New: As presented at the IEEE HPEC Conference (High Performance Extereme Computing) today, exciting new results from IBM Research demonstrate that for a 3-billion parameter LLM, a compact 2U research prototype system using the IBM AIU NorthPole inference chip delivers an astounding 28,356 tokens/sec of system throughput and sub-1ms/token (per-user) latency. NorthPole is optimized for the two conflicting objectives of energy-efficiency and low latency. In the regime of low-latency, NorthPole (in 12nm) provides 72.7x better energy efficiency (tokens/second/W) versus a state-of-the-art 4nm GPU. In the regime of high-energy efficiency, NorthPole (in 12nm) provides 46.9x better latency (ms/token) versus a 5nm GPU.

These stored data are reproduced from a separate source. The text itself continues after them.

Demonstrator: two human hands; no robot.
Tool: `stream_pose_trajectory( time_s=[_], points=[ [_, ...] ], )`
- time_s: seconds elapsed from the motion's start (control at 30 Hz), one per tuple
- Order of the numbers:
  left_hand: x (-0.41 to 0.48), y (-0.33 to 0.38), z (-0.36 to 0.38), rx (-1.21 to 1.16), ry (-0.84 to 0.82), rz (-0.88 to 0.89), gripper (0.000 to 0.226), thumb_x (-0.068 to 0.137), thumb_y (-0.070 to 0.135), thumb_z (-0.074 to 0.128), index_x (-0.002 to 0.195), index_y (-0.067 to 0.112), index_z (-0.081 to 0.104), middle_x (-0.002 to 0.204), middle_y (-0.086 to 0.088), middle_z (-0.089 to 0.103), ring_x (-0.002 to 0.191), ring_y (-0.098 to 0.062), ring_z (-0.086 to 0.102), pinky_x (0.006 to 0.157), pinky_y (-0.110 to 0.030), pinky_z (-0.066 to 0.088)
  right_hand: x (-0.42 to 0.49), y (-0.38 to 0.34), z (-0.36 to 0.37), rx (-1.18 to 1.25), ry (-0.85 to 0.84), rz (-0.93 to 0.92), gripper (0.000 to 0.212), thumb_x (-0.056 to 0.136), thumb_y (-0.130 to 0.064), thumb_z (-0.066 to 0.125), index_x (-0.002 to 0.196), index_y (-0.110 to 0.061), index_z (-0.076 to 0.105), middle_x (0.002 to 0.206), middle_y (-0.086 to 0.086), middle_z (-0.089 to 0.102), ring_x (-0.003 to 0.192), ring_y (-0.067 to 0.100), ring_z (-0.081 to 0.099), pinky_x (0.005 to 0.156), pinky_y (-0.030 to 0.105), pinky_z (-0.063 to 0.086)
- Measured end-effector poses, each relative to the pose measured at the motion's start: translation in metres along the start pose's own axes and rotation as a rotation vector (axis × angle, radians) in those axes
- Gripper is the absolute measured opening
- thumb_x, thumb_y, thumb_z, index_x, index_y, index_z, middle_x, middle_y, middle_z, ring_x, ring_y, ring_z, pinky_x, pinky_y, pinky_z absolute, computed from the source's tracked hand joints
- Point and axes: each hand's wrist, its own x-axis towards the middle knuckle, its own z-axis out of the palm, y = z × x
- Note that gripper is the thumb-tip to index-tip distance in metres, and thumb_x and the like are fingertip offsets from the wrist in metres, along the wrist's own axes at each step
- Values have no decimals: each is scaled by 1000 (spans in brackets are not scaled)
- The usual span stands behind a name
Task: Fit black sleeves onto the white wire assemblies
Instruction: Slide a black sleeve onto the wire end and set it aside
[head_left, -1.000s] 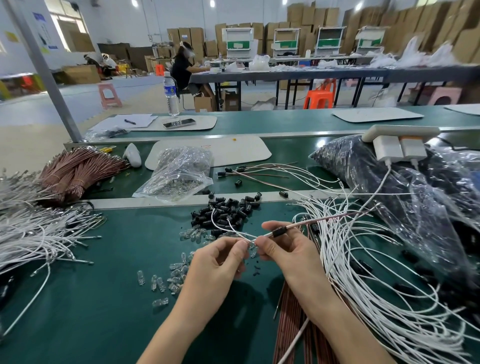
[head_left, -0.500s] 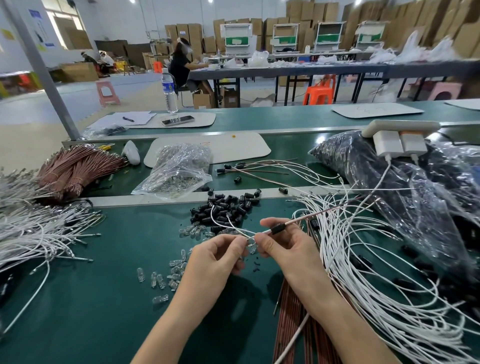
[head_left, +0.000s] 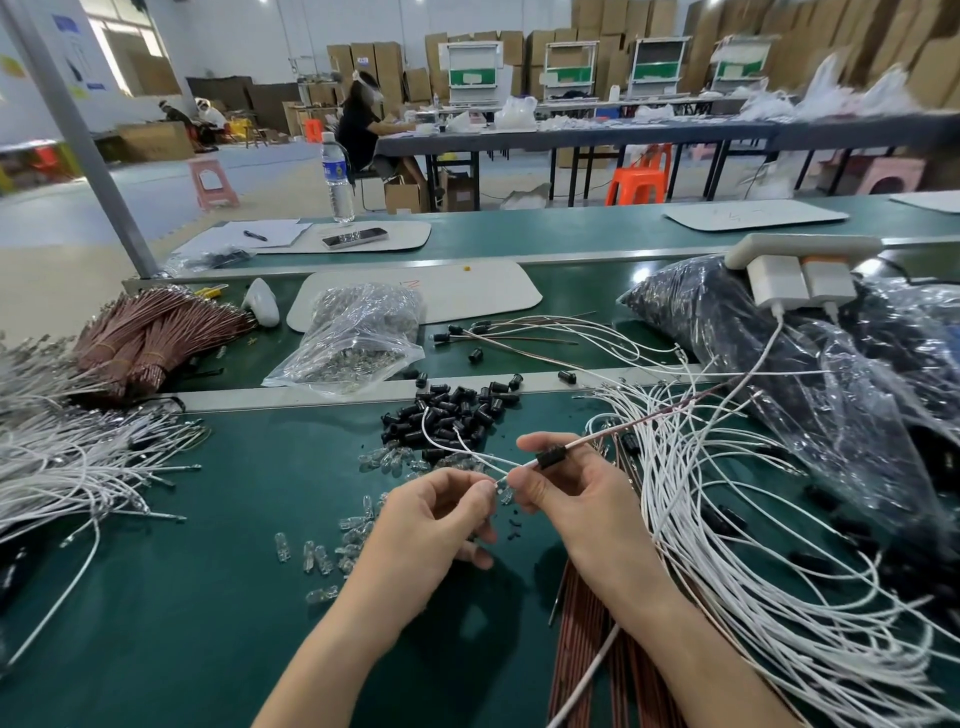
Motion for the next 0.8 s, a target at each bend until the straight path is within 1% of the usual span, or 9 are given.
stream_pose_trajectory(
  time_s=[0.17, 0.3, 0.4, 0.47, 0.57, 0.67, 0.73, 0.77, 0.8],
  points=[
    [0, -1, 1, 41, -7, 11, 13, 97, 19, 64, 92, 10, 73, 75, 0, 69, 68, -15, 68, 58, -25, 57, 0, -2, 1, 2, 6, -16, 23, 83, -21, 80, 102, -30, 70, 79, -5, 74, 72, 6, 68, 72, 15, 52],
    [0, -1, 3, 54, -10, 23, 15, 99, 17, 60, 92, 10, 71, 73, 4, 68, 66, -15, 67, 59, -26, 57, -1, -4, 2, 42, 22, -27, 28, 76, -32, 80, 101, -40, 71, 79, -3, 74, 72, 7, 69, 72, 14, 52],
    [0, -1, 5, 72, -4, 36, 15, 101, 18, 58, 94, 10, 69, 74, 6, 68, 66, -15, 67, 60, -27, 58, -1, -4, 3, 69, 28, -25, 31, 77, -31, 82, 101, -46, 71, 80, 0, 74, 73, 9, 70, 73, 14, 52],
    [0, -1, 4, 76, -2, 41, 14, 100, 18, 59, 95, 10, 70, 75, 6, 68, 66, -15, 67, 60, -28, 58, -1, -3, 2, 79, 32, -21, 32, 78, -29, 82, 103, -46, 71, 80, 1, 75, 73, 10, 71, 73, 14, 52],
    [0, -1, 3, 92, 2, 50, 13, 99, 19, 61, 95, 12, 71, 76, 5, 70, 67, -15, 68, 61, -29, 59, -1, -3, 1, 85, 27, -9, 36, 77, -31, 82, 109, -41, 71, 79, 2, 75, 74, 11, 72, 74, 12, 52],
    [-1, -1, 4, 110, 3, 73, 14, 100, 19, 59, 95, 12, 70, 74, 7, 69, 66, -15, 67, 61, -29, 59, 0, -3, 1, 97, 25, 5, 47, 75, -33, 82, 119, -36, 67, 78, 4, 75, 73, 11, 72, 75, 12, 52],
    [-2, -2, 5, 141, 17, 119, 15, 101, 21, 57, 95, 13, 68, 72, 5, 68, 64, -14, 67, 61, -27, 57, 1, -2, 2, 151, 21, 27, 56, 73, -33, 83, 126, -33, 63, 79, 5, 75, 76, 12, 72, 77, 15, 54],
    [-3, -1, 6, 159, 31, 147, 15, 102, 22, 56, 94, 15, 67, 71, 4, 68, 63, -15, 66, 60, -25, 56, 1, -2, 2, 187, 9, 42, 58, 74, -33, 83, 127, -31, 63, 82, 6, 76, 79, 14, 73, 79, 17, 55],
    [-3, -2, 6, 177, 51, 174, 15, 102, 23, 55, 93, 17, 67, 70, 3, 68, 63, -15, 66, 60, -25, 55, 0, -1, 3, 210, -13, 56, 54, 74, -34, 83, 125, -30, 65, 87, 7, 77, 82, 15, 73, 80, 19, 56]
  ],
)
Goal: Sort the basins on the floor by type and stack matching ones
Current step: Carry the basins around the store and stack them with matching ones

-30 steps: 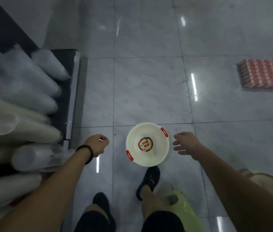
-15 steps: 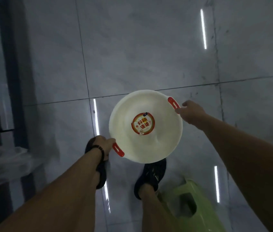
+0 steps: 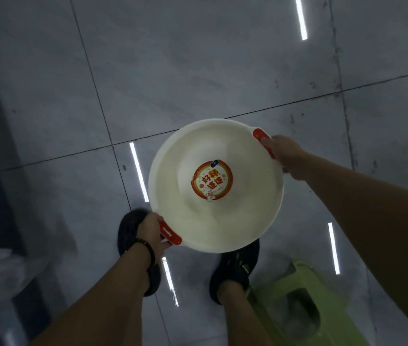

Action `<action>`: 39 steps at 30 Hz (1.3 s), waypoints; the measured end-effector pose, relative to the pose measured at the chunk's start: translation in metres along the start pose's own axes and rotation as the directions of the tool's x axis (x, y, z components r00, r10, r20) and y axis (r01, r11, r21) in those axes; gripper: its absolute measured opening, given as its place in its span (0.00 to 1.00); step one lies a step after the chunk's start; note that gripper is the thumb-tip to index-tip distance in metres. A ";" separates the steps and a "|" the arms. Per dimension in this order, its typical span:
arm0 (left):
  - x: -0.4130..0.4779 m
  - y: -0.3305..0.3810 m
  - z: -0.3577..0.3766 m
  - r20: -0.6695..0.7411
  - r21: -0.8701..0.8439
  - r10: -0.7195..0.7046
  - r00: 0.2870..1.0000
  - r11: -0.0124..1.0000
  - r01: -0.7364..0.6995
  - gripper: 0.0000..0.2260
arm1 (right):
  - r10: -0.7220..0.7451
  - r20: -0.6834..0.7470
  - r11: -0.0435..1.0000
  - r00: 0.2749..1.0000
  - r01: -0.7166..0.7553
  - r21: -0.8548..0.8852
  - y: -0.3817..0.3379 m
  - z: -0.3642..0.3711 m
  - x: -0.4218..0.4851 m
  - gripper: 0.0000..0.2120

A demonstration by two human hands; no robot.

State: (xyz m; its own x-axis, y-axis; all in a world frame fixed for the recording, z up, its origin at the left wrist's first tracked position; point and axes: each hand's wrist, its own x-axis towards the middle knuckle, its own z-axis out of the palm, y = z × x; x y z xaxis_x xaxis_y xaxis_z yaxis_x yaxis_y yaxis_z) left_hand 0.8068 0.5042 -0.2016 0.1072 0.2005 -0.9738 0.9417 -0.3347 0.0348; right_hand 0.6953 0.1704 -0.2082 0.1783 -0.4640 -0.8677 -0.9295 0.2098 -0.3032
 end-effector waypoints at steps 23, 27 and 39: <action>-0.466 0.151 0.077 0.539 0.391 0.377 0.753 0.680 -0.620 0.12 | 0.404 -0.228 0.391 0.886 0.058 0.918 0.055 -0.191 -0.461 0.12; -0.579 0.119 0.100 0.655 0.498 0.284 0.700 0.534 -0.683 0.15 | 0.506 -0.262 0.180 0.822 0.196 0.964 0.092 -0.188 -0.590 0.11; -0.770 -0.171 0.132 0.822 0.557 -0.109 0.559 -0.051 -0.829 0.19 | 0.790 -0.180 -0.239 0.586 0.565 0.789 0.278 -0.067 -0.887 0.13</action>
State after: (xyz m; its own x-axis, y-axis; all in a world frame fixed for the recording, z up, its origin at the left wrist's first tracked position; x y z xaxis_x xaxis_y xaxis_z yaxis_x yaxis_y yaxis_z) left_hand 0.5212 0.2856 0.5129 -0.3045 -0.6082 -0.7330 -0.3146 -0.6622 0.6801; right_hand 0.2568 0.5824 0.5032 -0.6880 -0.2611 -0.6771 0.5781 0.3668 -0.7289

NorthPole is a brain-inspired, silicon-optimized chip architecture suitable for neural inference that was published in October 2023 in Science Magazine. Result of nearly two decades of work at IBM Research and a 14+ year partnership with United States Department of Defense (Defense Advanced Research Projects Agency, Office of the Under Secretary of Defense for Research and Engineering, and Air Force Research Laboratory).
NorthPole balances two conflicting objectives of energy efficiency and low latency.
First, because LLMs demand substantial energy resources for both training and inference, a sustainable future computational infrastructure is needed to enable their efficient and widespread deployment. Energy efficiency of data centers is becoming critical as their carbon footprints expand, and as they become increasingly energy-constrained. According to the World Economic Forum, “At present, the environmental footprint is split, with training responsible for about 20% and inference taking up the lion’s share at 80%. As AI models gain traction across diverse sectors, the need for inference and its environmental footprint will escalate.”
Second, many applications such as interactive dialog and agentic workflows require very low latencies. Decreasing latency, within a given computer architecture, can be achieved by decreasing throughput, however, that leads to decreasing energy efficiency. To paraphrase a classic systems maxim, “Throughput problems can be cured with money. Latency problems are harder because the speed of light is fixed.”
PDF of the Accepted Version.
Future: Next research and development steps are further optimizations of energy-efficiency; mapping larger LLMs (8B, 13B, 20B, 34B, 70B) on correspondingly larger NorthPole appliances; new LLM models co-optimized with NorthPole architecture; and future system and chip architectures.